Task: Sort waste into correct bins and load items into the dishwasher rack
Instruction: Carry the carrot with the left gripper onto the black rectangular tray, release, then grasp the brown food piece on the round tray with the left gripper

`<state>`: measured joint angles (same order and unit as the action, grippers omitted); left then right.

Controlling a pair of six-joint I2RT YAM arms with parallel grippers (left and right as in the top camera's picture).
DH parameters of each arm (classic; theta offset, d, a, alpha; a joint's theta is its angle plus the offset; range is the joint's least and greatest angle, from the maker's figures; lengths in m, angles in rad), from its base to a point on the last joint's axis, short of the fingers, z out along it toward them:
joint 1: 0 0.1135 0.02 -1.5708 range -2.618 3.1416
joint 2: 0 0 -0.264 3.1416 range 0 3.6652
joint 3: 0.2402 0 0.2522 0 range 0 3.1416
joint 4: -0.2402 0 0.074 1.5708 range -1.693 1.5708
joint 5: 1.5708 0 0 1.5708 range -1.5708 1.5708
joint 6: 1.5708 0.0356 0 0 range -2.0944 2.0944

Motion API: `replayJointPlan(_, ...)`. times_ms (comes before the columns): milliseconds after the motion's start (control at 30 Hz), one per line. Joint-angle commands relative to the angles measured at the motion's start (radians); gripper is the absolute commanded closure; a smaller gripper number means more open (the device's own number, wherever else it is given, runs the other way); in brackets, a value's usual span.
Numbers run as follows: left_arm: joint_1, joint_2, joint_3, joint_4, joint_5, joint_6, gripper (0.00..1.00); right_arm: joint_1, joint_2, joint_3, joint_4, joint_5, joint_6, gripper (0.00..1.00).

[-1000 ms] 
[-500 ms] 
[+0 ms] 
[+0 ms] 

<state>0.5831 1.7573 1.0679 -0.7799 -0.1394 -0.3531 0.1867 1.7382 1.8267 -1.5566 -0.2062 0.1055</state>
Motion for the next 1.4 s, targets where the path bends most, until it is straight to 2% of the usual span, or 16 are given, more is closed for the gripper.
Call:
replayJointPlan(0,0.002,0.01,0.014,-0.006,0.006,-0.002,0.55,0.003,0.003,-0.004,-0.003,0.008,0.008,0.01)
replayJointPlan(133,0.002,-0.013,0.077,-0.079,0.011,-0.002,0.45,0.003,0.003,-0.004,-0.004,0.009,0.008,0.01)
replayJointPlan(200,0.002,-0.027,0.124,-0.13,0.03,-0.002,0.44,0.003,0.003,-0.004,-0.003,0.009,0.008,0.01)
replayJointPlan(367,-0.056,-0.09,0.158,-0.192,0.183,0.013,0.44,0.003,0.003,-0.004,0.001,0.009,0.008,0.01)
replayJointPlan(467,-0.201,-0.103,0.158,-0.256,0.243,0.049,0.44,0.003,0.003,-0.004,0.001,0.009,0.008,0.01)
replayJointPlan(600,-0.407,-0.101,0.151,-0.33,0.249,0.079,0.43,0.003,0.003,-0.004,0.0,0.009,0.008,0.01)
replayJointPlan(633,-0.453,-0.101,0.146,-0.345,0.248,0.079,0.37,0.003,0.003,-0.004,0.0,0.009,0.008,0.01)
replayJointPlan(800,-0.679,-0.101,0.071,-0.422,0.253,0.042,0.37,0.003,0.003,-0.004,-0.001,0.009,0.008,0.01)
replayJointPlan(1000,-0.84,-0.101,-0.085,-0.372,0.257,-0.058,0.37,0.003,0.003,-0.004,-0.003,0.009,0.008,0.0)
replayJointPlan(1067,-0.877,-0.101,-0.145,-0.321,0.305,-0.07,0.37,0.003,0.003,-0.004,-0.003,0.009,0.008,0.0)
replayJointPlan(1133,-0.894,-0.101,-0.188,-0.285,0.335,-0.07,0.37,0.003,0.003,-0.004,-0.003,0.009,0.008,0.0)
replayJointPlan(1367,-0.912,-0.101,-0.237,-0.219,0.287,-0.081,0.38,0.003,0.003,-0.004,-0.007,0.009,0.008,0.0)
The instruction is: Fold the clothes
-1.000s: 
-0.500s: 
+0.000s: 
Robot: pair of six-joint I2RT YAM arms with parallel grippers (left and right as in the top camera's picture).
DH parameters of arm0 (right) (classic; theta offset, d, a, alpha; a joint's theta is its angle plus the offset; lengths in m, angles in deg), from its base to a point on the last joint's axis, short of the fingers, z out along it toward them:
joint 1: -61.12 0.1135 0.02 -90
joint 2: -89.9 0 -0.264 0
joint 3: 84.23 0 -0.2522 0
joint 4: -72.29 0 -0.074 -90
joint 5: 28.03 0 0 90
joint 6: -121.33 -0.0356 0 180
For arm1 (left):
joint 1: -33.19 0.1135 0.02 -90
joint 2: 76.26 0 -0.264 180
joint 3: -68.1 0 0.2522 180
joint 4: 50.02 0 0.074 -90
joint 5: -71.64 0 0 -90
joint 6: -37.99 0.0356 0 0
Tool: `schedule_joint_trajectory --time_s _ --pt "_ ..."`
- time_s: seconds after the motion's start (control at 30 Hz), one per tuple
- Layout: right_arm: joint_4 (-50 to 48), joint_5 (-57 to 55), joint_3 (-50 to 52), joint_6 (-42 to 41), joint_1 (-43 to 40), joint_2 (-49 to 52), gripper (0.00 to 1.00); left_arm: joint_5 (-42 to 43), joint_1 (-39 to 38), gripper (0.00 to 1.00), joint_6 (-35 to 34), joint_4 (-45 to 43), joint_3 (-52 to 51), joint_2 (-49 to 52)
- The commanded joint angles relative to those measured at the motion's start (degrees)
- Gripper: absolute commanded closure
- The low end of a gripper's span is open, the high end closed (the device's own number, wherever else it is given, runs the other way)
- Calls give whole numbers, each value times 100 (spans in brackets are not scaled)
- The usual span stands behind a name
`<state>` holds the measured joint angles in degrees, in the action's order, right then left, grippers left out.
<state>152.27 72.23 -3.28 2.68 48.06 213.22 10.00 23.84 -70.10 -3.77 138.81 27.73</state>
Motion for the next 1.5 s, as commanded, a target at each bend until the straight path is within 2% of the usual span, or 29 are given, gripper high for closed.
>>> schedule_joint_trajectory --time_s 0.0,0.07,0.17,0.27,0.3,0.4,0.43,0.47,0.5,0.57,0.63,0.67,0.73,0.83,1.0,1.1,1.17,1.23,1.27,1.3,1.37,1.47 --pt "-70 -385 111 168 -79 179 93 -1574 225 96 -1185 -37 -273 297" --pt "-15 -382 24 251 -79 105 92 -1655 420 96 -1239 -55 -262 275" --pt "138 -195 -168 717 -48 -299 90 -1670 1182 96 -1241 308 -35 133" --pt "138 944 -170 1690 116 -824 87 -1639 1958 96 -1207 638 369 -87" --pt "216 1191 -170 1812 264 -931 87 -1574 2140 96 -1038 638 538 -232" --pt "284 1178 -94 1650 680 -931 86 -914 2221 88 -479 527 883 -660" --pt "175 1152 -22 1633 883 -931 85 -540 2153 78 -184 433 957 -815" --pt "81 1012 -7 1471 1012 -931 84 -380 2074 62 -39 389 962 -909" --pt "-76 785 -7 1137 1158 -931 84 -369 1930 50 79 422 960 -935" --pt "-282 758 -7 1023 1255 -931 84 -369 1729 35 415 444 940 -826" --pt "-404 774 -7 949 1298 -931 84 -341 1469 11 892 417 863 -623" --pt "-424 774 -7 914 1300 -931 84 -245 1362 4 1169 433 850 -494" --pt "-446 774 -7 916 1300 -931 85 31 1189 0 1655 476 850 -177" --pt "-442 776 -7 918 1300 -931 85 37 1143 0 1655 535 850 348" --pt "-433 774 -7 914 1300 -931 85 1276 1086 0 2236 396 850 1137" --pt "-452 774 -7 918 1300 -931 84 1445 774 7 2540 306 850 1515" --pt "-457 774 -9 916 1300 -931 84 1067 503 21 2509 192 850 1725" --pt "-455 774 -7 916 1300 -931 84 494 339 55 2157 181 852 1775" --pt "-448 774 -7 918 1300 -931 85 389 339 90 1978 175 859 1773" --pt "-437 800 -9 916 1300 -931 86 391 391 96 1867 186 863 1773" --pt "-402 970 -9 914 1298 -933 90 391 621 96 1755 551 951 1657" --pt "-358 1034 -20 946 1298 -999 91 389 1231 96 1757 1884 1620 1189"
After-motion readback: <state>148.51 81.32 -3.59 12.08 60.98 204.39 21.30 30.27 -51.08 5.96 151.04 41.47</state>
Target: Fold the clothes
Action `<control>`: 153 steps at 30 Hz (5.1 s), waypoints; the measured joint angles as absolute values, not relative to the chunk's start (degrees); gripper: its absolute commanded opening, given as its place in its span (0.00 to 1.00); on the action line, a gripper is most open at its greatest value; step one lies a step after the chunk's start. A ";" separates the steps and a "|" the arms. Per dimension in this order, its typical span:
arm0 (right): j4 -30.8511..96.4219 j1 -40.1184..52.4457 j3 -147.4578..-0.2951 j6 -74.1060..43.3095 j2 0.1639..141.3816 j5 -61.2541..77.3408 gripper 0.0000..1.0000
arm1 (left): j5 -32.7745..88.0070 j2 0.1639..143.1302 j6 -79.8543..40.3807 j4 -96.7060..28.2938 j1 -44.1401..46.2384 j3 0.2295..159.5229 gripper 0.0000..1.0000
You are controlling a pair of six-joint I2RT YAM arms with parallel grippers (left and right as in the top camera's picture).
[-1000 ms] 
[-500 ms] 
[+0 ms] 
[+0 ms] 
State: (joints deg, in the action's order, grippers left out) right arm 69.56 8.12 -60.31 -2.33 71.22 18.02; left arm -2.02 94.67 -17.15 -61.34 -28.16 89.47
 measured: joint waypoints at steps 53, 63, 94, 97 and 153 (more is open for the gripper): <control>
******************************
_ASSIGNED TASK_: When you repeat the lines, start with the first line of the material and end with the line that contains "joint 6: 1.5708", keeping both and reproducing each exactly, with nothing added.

_RESPONSE TO THE EXERCISE_:
Task: Sort waste into correct bins and load items into the dishwasher rack
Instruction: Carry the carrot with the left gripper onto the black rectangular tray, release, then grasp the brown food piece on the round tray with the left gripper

`<state>`: measured joint angles (same order and unit as the action, grippers omitted); left then right.

Controlling a pair of six-joint I2RT YAM arms with parallel grippers (left and right as in the top camera's picture).
DH parameters of each arm (classic; theta offset, d, a, alpha; a joint's theta is its angle plus the offset; range is the joint's least and greatest angle, from the maker's figures; lengths in m, angles in rad), from its base to a point on the last joint's axis, short of the fingers, z out along it toward them:
joint 1: 0 0.1135 0.02 -1.5708 range -2.618 3.1416
joint 2: 0 0 -0.264 3.1416 range 0 3.6652
joint 3: 0.2402 0 0.2522 0 range 0 3.1416
joint 4: -0.2402 0 0.074 1.5708 range -1.693 1.5708
joint 5: 1.5708 0 0 1.5708 range -1.5708 1.5708
joint 6: 1.5708 0.0356 0 0 range -2.0944 2.0944

Nothing else is required for this exercise.